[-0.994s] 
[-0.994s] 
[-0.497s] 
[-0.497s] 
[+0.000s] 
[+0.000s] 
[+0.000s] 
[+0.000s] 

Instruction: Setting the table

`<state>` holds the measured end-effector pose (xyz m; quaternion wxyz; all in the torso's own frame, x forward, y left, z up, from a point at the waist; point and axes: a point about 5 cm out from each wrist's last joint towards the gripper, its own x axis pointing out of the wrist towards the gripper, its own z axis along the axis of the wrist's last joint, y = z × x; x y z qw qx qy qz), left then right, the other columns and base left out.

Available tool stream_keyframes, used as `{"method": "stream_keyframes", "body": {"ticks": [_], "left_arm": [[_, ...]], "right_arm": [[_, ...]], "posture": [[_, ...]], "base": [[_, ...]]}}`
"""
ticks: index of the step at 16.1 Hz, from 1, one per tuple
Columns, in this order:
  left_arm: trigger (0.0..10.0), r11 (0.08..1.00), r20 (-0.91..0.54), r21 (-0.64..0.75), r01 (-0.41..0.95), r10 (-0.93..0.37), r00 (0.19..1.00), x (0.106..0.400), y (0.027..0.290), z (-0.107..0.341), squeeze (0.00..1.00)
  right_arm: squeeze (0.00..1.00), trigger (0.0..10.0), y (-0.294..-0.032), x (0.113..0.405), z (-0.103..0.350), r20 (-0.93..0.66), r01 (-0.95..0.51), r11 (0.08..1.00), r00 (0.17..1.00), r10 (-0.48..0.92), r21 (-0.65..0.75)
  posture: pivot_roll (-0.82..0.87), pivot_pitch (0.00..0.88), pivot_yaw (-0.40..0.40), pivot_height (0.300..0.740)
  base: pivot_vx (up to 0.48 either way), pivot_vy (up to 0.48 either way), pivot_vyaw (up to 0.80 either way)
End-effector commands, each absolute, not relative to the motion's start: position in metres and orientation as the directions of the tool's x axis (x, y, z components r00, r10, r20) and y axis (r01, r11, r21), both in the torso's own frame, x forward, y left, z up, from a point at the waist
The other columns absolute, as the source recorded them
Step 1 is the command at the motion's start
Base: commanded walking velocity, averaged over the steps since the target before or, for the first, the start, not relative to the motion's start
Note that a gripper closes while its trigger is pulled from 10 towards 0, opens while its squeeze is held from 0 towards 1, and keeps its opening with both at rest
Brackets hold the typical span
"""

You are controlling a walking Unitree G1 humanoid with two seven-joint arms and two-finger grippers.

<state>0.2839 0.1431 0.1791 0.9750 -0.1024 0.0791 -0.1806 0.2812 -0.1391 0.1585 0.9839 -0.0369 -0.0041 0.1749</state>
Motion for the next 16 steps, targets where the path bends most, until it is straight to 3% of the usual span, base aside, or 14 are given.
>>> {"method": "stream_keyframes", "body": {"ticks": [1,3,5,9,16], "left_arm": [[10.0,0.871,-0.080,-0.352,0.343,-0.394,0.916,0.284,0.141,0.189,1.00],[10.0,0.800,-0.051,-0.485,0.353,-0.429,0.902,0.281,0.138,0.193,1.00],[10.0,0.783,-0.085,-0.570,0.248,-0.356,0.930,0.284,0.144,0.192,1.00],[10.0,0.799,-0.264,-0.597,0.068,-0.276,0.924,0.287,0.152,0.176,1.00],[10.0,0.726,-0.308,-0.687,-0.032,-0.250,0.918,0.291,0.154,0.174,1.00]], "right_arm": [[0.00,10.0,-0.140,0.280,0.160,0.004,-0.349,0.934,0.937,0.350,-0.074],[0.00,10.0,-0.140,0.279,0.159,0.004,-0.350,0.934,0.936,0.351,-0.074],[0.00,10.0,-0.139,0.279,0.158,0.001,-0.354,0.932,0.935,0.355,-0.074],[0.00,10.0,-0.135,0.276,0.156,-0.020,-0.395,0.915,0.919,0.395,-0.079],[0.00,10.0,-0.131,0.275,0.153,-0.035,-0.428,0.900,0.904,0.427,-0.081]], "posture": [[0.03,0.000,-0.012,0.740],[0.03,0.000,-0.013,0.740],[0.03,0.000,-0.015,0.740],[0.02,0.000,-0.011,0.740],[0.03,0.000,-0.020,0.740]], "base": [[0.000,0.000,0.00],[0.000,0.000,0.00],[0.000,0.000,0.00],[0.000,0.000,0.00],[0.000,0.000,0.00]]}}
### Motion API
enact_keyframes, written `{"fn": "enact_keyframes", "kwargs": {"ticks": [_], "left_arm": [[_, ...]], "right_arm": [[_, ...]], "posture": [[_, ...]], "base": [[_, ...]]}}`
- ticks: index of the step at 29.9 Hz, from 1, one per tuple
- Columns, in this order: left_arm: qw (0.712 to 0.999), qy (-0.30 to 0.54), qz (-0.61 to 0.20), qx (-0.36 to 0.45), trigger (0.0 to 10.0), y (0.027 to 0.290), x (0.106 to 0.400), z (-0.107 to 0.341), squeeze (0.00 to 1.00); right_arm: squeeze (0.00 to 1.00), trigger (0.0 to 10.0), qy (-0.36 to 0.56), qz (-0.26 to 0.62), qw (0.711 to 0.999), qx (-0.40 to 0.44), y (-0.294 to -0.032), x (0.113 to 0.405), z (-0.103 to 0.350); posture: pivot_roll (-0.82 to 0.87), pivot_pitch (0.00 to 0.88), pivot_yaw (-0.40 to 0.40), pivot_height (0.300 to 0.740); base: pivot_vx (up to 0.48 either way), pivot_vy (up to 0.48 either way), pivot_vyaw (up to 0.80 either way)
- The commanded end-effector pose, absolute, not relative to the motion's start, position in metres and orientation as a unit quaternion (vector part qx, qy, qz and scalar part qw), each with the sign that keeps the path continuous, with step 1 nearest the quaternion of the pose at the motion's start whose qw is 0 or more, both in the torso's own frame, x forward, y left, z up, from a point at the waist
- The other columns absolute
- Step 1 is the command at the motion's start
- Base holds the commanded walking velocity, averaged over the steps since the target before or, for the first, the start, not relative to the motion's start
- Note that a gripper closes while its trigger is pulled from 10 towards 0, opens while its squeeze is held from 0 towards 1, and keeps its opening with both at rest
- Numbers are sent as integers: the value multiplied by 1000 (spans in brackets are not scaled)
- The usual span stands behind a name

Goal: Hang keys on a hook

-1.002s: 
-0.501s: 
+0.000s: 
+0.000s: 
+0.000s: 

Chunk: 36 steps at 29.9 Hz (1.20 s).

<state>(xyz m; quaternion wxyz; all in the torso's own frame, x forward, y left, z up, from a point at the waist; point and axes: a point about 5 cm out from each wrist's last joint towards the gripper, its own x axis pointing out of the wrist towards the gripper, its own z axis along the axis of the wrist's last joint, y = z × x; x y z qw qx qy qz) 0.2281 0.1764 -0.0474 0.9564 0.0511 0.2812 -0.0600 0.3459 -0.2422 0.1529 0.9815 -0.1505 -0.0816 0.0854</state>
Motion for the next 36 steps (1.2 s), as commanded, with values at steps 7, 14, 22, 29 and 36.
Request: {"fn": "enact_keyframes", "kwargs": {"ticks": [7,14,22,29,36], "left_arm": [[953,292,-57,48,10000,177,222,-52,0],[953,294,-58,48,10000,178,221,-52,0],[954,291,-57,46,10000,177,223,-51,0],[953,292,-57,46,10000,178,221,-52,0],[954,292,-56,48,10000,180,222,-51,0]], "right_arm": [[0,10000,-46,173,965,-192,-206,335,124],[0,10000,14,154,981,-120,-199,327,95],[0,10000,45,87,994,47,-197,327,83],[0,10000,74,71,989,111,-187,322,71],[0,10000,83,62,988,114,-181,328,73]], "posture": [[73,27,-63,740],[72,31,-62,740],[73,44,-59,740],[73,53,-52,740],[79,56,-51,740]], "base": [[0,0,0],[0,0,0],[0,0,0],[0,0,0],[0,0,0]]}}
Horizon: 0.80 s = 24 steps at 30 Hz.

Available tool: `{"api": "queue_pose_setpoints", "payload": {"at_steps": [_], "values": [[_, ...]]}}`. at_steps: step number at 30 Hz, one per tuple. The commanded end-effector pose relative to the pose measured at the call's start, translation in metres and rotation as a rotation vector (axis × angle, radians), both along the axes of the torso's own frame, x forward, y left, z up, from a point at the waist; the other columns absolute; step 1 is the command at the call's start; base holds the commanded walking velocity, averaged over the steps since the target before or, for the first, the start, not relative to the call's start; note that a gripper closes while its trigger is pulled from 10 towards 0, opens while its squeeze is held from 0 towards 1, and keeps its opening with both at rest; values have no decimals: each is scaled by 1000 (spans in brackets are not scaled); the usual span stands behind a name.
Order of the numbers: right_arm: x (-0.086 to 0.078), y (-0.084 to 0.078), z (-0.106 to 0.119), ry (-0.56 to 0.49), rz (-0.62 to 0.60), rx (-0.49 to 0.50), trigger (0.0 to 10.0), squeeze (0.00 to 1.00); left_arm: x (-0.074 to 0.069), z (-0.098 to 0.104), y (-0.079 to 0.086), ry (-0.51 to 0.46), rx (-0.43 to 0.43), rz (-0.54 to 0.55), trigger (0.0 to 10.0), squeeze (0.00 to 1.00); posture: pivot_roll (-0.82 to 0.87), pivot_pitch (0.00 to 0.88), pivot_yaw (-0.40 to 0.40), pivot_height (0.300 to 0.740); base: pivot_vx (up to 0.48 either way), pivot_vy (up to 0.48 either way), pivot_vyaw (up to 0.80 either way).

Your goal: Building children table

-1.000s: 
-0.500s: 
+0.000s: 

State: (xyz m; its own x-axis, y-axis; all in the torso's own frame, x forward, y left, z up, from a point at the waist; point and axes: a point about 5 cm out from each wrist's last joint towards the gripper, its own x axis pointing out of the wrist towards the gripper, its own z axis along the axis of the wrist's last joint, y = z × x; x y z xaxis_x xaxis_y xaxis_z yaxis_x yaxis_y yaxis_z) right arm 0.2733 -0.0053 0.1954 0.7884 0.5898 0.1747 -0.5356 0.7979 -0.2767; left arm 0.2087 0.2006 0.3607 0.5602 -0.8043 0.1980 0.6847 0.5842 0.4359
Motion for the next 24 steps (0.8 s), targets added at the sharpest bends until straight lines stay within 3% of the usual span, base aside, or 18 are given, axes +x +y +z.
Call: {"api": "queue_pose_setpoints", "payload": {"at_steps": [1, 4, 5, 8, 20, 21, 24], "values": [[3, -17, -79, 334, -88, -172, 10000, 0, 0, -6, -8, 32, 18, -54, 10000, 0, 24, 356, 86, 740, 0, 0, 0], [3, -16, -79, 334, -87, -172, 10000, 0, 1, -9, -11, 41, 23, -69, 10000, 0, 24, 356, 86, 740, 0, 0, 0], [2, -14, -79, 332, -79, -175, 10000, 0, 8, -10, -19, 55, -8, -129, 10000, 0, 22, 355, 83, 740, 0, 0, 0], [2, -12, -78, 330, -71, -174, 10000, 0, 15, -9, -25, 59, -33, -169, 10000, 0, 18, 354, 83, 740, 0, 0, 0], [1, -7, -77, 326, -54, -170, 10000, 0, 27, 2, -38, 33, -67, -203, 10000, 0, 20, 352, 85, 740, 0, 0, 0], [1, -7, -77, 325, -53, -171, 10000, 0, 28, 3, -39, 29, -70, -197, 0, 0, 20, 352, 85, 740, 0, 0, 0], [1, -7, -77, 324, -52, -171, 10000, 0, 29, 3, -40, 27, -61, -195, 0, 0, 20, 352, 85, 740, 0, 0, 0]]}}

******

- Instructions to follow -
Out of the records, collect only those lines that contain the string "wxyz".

- Written reply -
`<state>` holds the measured end-effector pose (xyz m; quaternion wxyz; all in the torso's own frame, x forward, y left, z up, from a point at the waist; point and axes: a point about 5 cm out from each wrist's last joint towards the gripper, its own x axis pointing out of the wrist towards the gripper, its own z axis along the axis of the wrist's last joint, y = z × x; x y z qw qx qy qz), left then right, the other columns and base left out.
<state>(xyz m; quaternion wxyz; all in the torso's own frame, x forward, y left, z up, from a point at the waist; point and axes: a point about 5 cm out from each wrist's last joint towards the gripper, its own x axis pointing out of the wrist towards the gripper, its own z axis along the axis of the wrist's last joint, y = z × x; x y z qw qx qy qz) 0.2281 0.1764 -0.0474 0.9564 0.0511 0.2812 -0.0600 0.3459 -0.2422 0.1529 0.9815 -0.1505 -0.0816 0.0854</state>

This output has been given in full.